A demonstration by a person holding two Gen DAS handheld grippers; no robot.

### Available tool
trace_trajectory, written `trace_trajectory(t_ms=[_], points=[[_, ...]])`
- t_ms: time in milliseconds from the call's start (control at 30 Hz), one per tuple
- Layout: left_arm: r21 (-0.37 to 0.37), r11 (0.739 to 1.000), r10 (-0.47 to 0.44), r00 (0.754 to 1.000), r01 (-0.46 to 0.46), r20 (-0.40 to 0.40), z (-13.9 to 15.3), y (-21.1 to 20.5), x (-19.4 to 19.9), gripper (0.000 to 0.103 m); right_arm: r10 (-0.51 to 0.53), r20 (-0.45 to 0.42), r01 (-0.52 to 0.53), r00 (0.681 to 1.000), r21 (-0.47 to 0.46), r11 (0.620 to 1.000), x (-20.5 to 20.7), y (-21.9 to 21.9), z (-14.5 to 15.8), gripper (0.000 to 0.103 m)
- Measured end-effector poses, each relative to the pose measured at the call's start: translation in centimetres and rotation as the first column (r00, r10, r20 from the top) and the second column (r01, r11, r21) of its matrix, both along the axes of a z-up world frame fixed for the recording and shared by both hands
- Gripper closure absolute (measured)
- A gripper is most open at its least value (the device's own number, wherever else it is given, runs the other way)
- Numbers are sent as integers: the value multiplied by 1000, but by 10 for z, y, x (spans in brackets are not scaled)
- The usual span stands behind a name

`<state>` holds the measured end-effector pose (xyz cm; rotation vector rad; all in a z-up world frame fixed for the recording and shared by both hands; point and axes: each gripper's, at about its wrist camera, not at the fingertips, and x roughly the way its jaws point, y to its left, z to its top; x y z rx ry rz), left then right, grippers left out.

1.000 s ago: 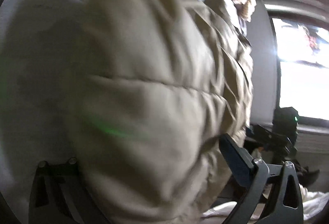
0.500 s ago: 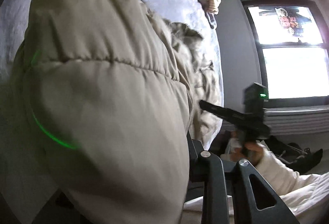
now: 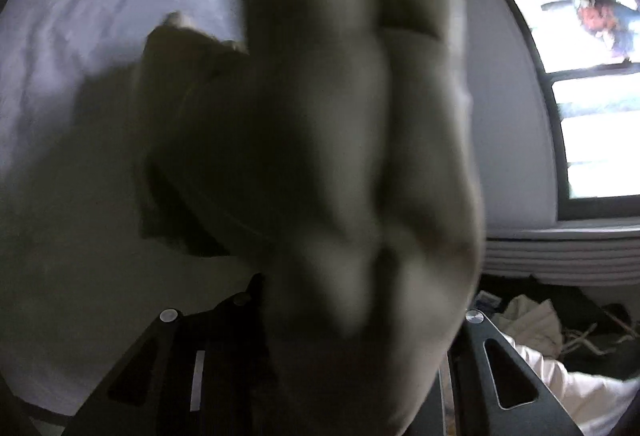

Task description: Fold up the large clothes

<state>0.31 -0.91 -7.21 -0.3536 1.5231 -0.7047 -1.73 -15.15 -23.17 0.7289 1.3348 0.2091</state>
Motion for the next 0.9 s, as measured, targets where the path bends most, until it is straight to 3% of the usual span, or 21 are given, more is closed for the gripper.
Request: trace_trajectory(t_ms=[133, 233, 267, 300, 367, 433, 500, 600, 767, 833, 867, 900], points=[[69, 996, -60, 998, 58, 22, 4, -53, 3, 71, -28, -20, 30, 999, 85, 996, -1, -16, -8, 103], [87, 991, -102, 994, 100, 29, 11, -77, 2, 70, -43, -19, 45, 999, 124, 991, -11, -35, 4, 103], [92, 990, -112, 993, 109, 28, 11, -87, 2, 64, -50, -8, 51, 999, 129, 990, -17, -44, 10, 103], [82, 990, -117, 993, 115, 24, 10, -95, 2, 51, -56, 14, 54, 998, 123, 991, -26, -57, 20, 103], [65, 990, -127, 992, 126, 19, 9, -110, 1, 40, -72, 46, 68, 996, 99, 993, -43, -78, 34, 103], [40, 984, -172, 985, 171, 13, 4, -131, 0, 37, -121, 65, 115, 990, 94, 989, -68, -105, 46, 103], [-33, 976, -214, 977, 213, -15, -6, -156, 3, 29, -189, 69, 181, 980, 105, 978, -94, -130, 51, 103], [-136, 955, -268, 963, 262, -22, -27, -187, 5, 27, -272, 63, 264, 960, 114, 958, -126, -155, 53, 101], [-106, 953, -285, 959, 283, 0, -59, -217, 3, 27, -342, 59, 339, 938, 67, 939, -169, -179, 64, 100], [-83, 954, -289, 957, 289, 18, -58, -216, -3, 27, -361, 74, 360, 930, 26, 933, -187, -185, 77, 95], [-71, 954, -290, 956, 292, 29, -57, -213, -8, 27, -368, 87, 368, 926, 23, 930, -194, -186, 83, 85], [-55, 953, -296, 954, 298, 43, -55, -208, -22, 26, -379, 112, 377, 919, 35, 925, -205, -191, 95, 67]])
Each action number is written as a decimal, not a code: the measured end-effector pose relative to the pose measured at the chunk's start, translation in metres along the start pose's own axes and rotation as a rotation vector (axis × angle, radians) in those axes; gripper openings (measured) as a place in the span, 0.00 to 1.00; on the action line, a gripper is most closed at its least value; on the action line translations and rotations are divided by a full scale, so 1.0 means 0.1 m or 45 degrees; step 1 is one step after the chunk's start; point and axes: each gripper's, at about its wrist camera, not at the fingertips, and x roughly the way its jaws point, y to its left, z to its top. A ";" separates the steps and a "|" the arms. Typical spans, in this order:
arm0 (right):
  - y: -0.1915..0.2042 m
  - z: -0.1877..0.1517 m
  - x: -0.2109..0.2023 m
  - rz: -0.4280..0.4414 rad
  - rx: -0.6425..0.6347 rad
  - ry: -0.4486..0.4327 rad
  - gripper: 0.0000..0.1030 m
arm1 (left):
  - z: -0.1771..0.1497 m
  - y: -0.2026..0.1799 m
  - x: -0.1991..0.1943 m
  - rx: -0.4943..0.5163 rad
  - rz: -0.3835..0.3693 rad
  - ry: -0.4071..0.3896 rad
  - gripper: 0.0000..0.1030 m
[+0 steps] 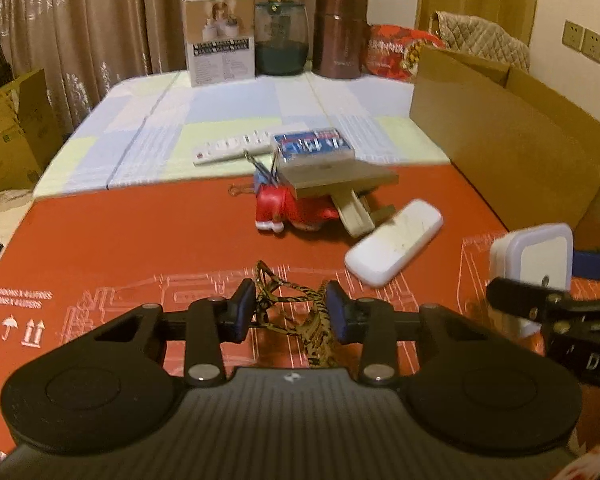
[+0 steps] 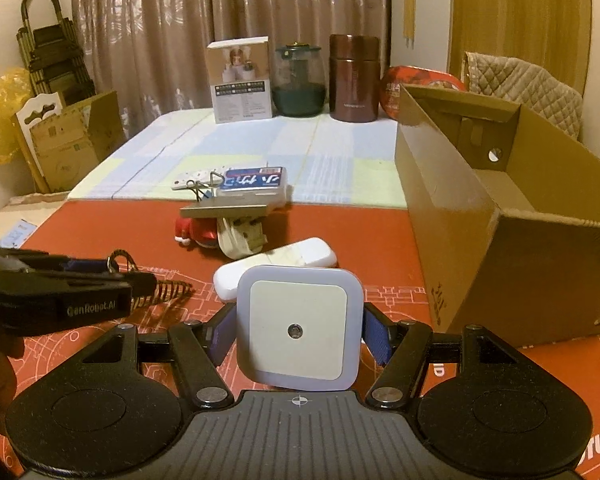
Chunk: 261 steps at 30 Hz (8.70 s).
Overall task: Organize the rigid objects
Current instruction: 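Grasp the leopard-print lanyard with the left tool while the right tool holds the night light, then carry both items to the cardboard box and release them inside, then return both tools to the mat and grasp the white USB dongle with the right tool, then grasp the white plug adapter with the left tool while the right tool holds the dongle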
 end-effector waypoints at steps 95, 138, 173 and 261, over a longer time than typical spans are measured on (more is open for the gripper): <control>-2.40 0.82 -0.33 -0.182 0.225 -0.035 0.61 | 1.43 -2.03 -0.01 0.141 -0.397 -0.166 0.46; -0.88 1.43 -1.14 0.049 0.081 -0.274 0.77 | 1.36 -0.24 -0.97 0.007 -0.123 -0.320 0.50; 0.20 0.37 1.02 0.011 0.194 0.130 0.86 | 0.62 0.73 0.21 -0.092 -0.026 -0.076 0.58; -0.27 -0.13 0.51 0.051 -0.129 0.190 0.54 | 0.03 -0.21 0.46 0.013 -0.175 -0.009 0.52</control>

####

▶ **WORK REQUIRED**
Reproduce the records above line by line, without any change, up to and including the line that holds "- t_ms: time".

▶ **SOLUTION**
A demonstration by a person holding two Gen DAS handheld grippers; no robot.

### Available tool
trace_trajectory, written `trace_trajectory(t_ms=[_], points=[[_, ...]])`
- t_ms: time in milliseconds from the call's start (control at 30 Hz), one per tuple

At this point, the answer is complete.